Installing pfSense on a Supermicro 5018A-FTN4 SuperServer


  • In case you haven't seen the new Supermicro SuperServer 5018A-FTN4 here's a quick overview of the spec:

    • CPU: Intel Atom C2758 - 8 Core CPU

    • Storage: 2x 3.5" SATA or 4x 2.5" SATA

    • Front Facing I/O

    • 4x Gigabit LAN

    • IPMI

    • Gold Certified PSU

    • Quiet 1U, Half Depth Chassis

    I thought I'd add my own experience of configuring one with pfSense.

    • Firstly use pfSense 2.1.1 or later to get the necessary network driver support for the I354 controller

    • If installing using a USB CD or USB Memory Stick plug into the black USB ports NOT the blue ones.

    • Install pfSense as normal.

    Preventing MBUF from maxing out:

    It seems the I354 chipset can cause kernel panics. Borrowing from JeGr's tip add the following lines to /boot/loader.conf.local:

    
    kern.ipc.nmbclusters="131072"
    

    Enabling TRIM for SSD:

    • Login with SSH or locally and open a shell

    • Run /usr/local/sbin/ufslabels.sh

    • Add ahci_load="YES" to /boot/loader.conf.local

    • Reboot

    For some reason TRIM_set didn’t work for our pfSense gateways so on some of the boxes we had to:

    • Start pfSense in single user mode.

    • Run /sbin/tunefs -t enable /

    • Reboot

    Once the machine has rebooted check the status with: tunefs -p /

    
    [2.1-RELEASE][admin@pfSense.hemma]/root(1): tunefs -p /
    tunefs: POSIX.1e ACLs: (-a)                                disabled
    tunefs: NFSv4 ACLs: (-N)                                   disabled
    tunefs: MAC multilabel: (-l)                               disabled
    tunefs: soft updates: (-n)                                 disabled
    tunefs: gjournal: (-J)                                     disabled
    tunefs: trim: (-t)                                         enabled
    tunefs: maximum blocks per file in a cylinder group: (-e)  2048
    tunefs: average file size: (-f)                            16384
    tunefs: average number of files in a directory: (-s)       64
    tunefs: minimum percentage of free space: (-m)             8%
    tunefs: optimization preference: (-o)                      time
    tunefs: volume label: (-L)
    
    

    Once done you should have a TRIM enabled pfSense install on some seriously kick ass hardware.

    – Edited
    1. Removed reference to 2.1 TRIM setting
    2. Added a proper workaround for MBUF exhaustion issue


  • You mentioned using 2.1.1 then show some command output from 2.1
    Anyway, the code behind that "touch /root/TRIM_set; /etc/rc.reboot" sequence got removed in 2.1.1, so that is why that does not work in 2.1.1. You have to do it manually, as you documented at the end of the post.


  • @dogbait:

    In the BIOS go to CPU Configuration and set the Active Processor Cores to 4 (this prevents MBUF maxing out).

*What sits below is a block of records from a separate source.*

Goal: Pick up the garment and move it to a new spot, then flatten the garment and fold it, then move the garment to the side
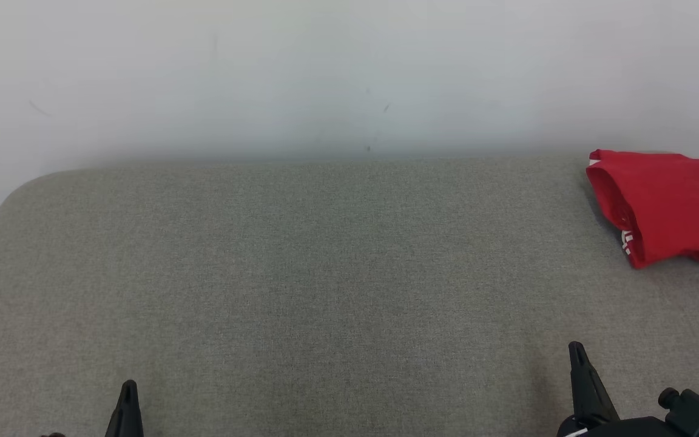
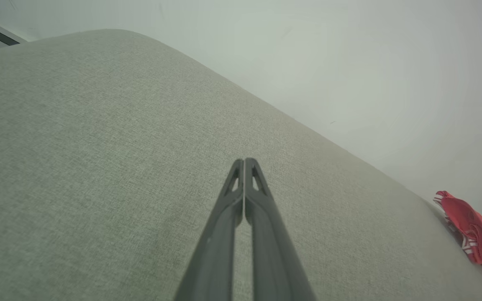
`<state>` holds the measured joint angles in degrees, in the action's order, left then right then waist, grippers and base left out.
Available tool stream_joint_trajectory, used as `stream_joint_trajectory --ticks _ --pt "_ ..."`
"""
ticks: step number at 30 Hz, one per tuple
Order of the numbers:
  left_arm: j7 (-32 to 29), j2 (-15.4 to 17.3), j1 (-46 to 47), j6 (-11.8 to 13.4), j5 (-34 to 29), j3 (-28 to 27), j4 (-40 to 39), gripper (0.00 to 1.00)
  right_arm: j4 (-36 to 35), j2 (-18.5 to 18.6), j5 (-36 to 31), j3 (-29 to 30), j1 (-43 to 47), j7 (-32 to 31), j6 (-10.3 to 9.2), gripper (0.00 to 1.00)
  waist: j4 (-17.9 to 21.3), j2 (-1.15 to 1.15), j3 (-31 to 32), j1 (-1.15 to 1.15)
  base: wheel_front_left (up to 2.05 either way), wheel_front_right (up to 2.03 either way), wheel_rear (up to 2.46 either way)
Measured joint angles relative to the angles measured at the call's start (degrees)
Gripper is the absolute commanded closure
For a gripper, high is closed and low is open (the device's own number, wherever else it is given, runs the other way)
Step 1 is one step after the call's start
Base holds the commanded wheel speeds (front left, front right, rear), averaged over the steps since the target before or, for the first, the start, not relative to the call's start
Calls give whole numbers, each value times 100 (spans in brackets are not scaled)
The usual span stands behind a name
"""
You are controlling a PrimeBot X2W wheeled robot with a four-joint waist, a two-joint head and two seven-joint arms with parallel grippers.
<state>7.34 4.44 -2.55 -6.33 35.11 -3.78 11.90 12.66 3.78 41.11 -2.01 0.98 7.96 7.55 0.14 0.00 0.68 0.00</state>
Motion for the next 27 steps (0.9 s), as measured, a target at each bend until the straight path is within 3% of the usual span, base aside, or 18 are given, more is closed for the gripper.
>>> stream_joint_trajectory --ticks 27 --pt "-513 -55 310 -24 2111 -98 78 100 42 30 1982 208 -241 -448 0 100 -4 0 -24 0 0 0 0"
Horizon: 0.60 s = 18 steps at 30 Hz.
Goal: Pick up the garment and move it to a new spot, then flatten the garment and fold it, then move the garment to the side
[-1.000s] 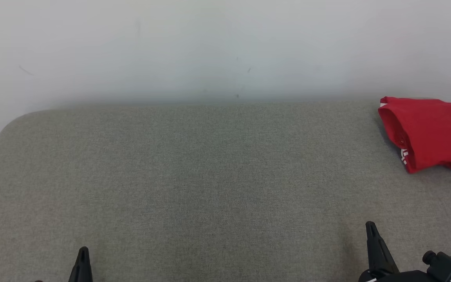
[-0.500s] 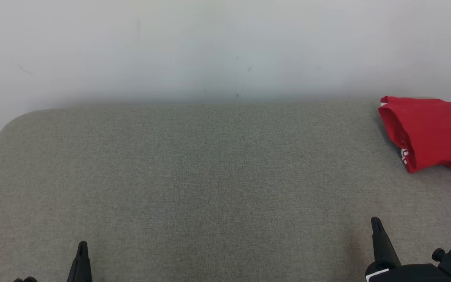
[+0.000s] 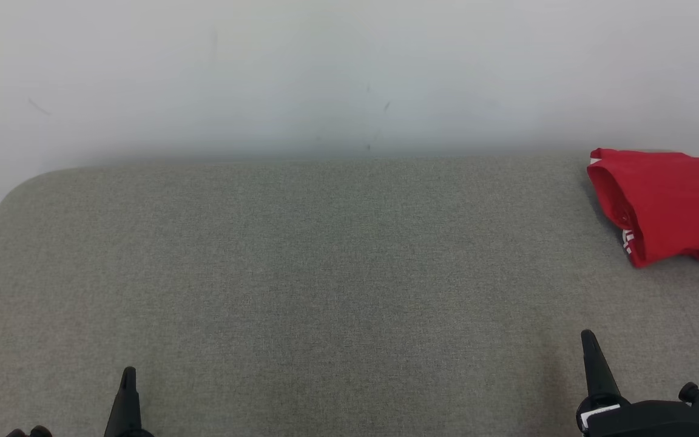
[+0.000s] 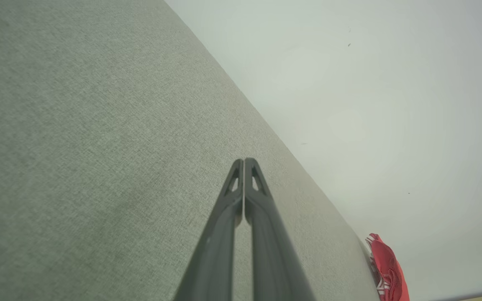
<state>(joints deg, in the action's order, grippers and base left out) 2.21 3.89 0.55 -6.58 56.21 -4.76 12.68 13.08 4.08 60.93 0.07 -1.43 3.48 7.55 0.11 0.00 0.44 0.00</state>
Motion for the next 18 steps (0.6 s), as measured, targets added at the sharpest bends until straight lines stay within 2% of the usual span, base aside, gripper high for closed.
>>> stream_joint_trajectory --ticks 18 --pt "-265 -32 165 -34 1077 -56 43 100 25 5 981 130 -132 -248 0 100 -2 0 -15 0 0 0 0"
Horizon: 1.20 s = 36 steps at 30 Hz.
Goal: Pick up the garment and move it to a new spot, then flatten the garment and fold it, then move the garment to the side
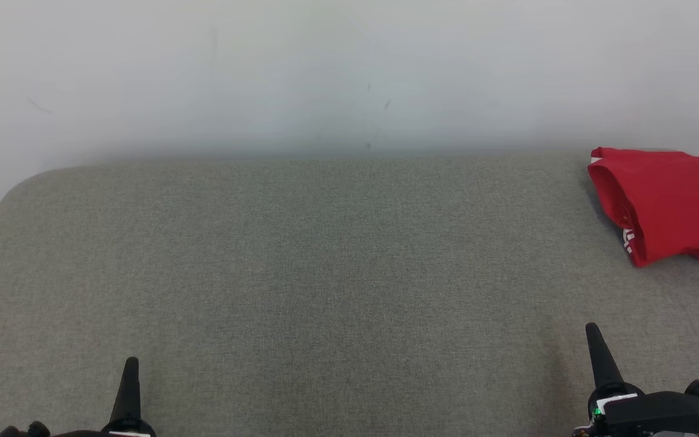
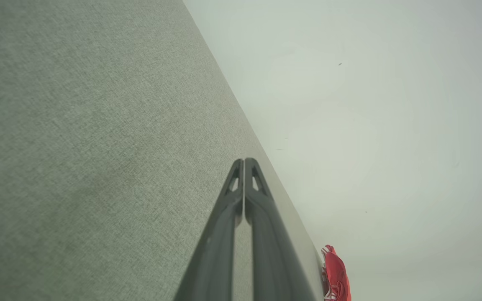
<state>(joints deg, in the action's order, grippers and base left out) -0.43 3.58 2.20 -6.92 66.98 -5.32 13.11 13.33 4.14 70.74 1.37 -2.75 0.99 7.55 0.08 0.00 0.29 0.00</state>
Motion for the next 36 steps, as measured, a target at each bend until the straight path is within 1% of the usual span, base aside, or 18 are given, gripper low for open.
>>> stream_joint_trajectory --ticks 36 --pt "-454 -47 275 -22 1840 -87 66 100 45 -4 1662 257 -234 -454 0 100 -6 0 -32 0 0 0 0"
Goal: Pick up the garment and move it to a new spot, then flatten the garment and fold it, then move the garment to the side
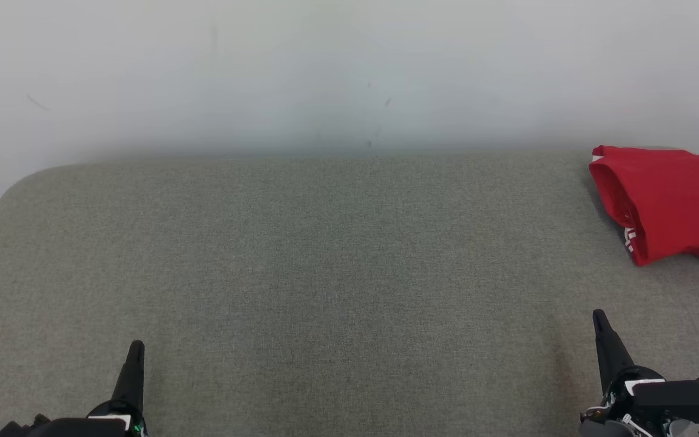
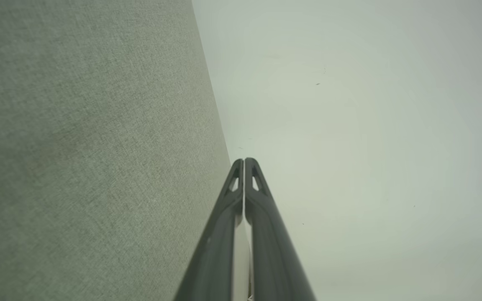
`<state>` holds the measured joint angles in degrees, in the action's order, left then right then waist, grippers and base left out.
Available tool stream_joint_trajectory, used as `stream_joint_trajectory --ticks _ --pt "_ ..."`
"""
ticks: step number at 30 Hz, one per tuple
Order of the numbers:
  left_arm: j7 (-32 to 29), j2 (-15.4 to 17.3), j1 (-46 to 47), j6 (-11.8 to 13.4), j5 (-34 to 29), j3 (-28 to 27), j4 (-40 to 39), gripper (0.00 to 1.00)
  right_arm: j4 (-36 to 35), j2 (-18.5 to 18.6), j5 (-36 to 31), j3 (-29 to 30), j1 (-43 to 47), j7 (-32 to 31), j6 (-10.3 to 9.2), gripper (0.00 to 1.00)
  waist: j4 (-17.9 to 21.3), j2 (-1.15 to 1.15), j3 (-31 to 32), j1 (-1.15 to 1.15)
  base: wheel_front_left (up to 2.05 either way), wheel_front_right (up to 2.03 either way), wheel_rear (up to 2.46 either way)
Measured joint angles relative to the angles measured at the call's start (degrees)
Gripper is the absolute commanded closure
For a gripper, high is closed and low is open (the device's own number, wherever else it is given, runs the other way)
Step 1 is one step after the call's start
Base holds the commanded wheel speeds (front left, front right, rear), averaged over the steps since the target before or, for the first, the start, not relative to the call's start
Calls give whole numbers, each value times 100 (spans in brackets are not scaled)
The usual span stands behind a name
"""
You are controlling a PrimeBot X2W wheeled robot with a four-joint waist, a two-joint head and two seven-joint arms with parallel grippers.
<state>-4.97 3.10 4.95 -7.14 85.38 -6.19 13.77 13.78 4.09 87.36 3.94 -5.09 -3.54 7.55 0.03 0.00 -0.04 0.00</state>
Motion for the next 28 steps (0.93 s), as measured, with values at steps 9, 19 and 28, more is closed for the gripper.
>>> stream_joint_trajectory --ticks 9,19,28 --pt "-88 -11 54 -1 379 -16 18 100 9 -4 342 57 -39 -100 -1 100 -1 0 -8 0 0 0 0" --pt "-167 -18 103 -27 687 -31 29 100 16 -10 626 108 -85 -175 -1 100 -3 0 -15 0 0 0 0" --pt "-167 -19 105 -27 687 -30 29 100 16 -19 625 125 -87 -199 0 100 -3 0 -15 0 0 0 0"
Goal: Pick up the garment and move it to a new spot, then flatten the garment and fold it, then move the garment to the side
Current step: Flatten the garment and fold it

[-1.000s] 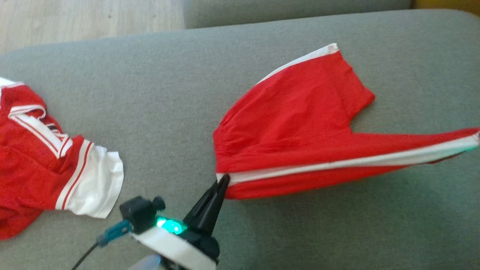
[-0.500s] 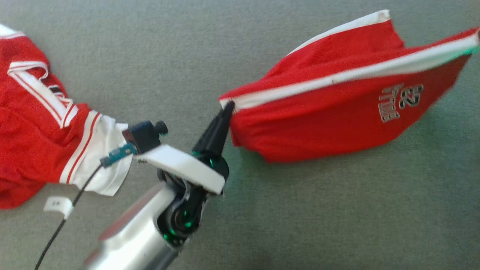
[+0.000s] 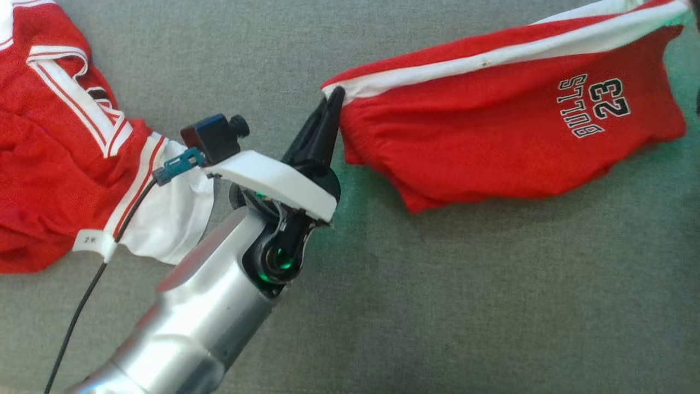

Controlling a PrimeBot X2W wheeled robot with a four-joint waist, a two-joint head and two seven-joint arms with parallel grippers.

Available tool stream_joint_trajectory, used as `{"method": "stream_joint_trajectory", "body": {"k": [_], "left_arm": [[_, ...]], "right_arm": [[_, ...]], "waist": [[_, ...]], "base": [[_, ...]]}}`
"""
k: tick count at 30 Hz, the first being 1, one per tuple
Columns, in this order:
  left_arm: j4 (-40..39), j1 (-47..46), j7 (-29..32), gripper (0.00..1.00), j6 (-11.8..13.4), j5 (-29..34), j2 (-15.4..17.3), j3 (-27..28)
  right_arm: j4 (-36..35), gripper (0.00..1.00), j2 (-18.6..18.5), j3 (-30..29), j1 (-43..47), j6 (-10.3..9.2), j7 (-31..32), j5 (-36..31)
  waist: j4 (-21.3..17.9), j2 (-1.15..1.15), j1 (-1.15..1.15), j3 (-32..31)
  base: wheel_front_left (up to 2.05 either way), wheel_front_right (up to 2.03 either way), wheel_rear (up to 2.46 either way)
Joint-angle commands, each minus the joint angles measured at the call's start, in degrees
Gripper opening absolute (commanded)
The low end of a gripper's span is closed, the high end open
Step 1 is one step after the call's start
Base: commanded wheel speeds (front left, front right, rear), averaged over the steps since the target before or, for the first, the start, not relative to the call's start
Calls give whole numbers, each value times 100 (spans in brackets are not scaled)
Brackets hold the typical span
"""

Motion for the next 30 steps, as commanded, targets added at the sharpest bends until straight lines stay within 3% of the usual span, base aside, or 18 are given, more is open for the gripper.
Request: {"method": "stream_joint_trajectory", "body": {"k": [1,6,10,13,16,22,26,30], "left_arm": [[-121,-144,-68,98,-31,56,56,237],[170,-128,-152,100,-118,113,-9,187],[261,6,-472,100,-117,534,107,13],[251,167,-818,100,161,1302,302,-149],[82,509,-939,100,630,2110,399,-68],[-1013,1630,-949,100,1416,4053,332,727],[-1537,2298,-950,100,1695,5119,257,959],[-1818,2760,-950,100,1751,5725,101,1065]], "right_arm": [[-112,100,-117,-6,-19,-4,-85,36],[108,100,-88,275,-136,-4,-435,218],[174,100,-164,366,90,-4,-793,439],[78,100,-268,494,467,-4,-931,596],[-7,100,-355,599,904,-4,-1017,685],[127,100,-327,512,1527,-4,-1159,741],[462,100,-215,338,1539,-4,-1165,654],[980,100,-120,137,1297,-4,-1053,482]], "waist": [[5,0,-1,7],[-13,0,-1,-102],[-50,0,-1,-359],[-90,0,-1,-590],[-131,0,-1,-781],[-49,0,-1,-949],[123,0,-1,-958],[421,0,-1,-869]], "base": [[0,0,0],[0,0,0],[0,0,0],[0,0,0],[0,0,0],[0,0,0],[0,0,0],[0,0,0]]}}
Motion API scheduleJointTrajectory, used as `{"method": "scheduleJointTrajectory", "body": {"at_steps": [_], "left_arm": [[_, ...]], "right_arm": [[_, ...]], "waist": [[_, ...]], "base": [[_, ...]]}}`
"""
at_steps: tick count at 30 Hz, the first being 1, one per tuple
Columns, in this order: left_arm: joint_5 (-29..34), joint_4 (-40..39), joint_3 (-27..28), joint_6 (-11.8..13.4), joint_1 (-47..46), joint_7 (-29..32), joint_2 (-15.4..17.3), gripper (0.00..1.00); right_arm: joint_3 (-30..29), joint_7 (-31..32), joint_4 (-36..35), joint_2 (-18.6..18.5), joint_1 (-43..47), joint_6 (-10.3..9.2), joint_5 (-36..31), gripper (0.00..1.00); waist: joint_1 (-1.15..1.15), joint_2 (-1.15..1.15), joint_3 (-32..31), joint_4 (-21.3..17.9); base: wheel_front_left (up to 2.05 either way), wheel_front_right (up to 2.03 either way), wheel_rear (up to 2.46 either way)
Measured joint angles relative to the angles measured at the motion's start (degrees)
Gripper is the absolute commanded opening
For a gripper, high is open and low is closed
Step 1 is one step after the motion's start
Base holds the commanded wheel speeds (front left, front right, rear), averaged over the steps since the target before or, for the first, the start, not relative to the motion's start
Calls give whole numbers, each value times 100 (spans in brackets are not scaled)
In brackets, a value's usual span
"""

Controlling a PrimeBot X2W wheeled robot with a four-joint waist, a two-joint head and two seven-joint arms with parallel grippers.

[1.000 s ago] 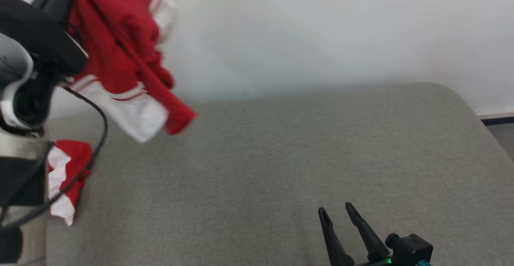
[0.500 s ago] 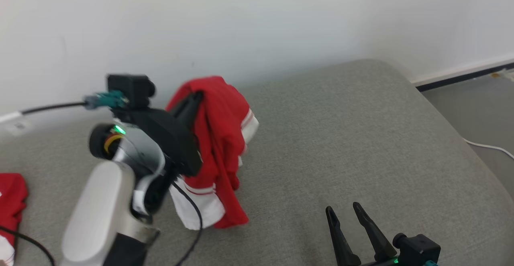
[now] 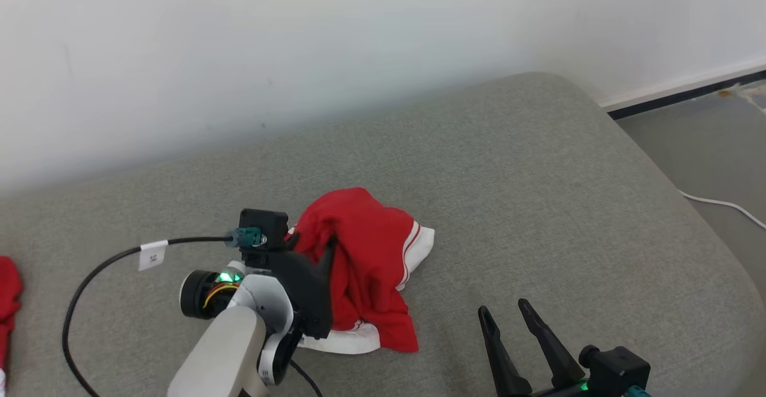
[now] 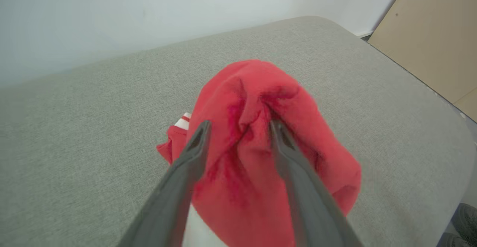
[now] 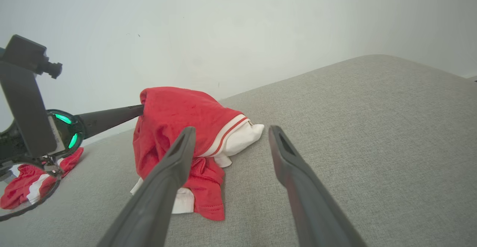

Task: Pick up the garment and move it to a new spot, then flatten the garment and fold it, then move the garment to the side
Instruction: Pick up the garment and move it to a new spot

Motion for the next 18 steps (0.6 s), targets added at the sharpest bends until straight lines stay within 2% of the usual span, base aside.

    This is completely unnecessary and a waste of hardware.  If you only want 4 cores then buy the C2558 instead.  If you bought the C2758/C2750 then just increase kern.ipc.nmbclusters.  This is a fairly typical change for systems with a high core count or a high number of NICs.


  • thanks guys, great advice, amended my original post.


  • @dogbait:

    thanks guys, great advice, amended my original post.

    The nmbclusters number is way out of line.  Just double the default and you'll be fine.  No need to limit the number of queues either.


  • @Jason:

    The nmbclusters number is way out of line.  Just double the default and you'll be fine.  No need to limit the number of queues either.

    Default in pfsense seems to be: 25600

    The pfSense troubleshooting guide recommends: 131072 for igb adapters and 262144 for ix.

    It also recommends a queue of 1. Is there a reason you recommend otherwise?

    thanks.


  • That section of the guide is 100% aimed at troubleshooting, not tuning.  If you're having trouble, try those things, if not, leave them alone.

    nmbclusters only needs to be high enough to make sure you don't max out mbuf (visible on the main page of pfsense once you log in).  My C2758 system at home uses 51200.  My systems at work with 8 cores, (12) igb NICs, and (2) ix NICs use 262144.  In any case, 655356 is way too high unless you've got a 32 core box, 24 NICs, or something similar.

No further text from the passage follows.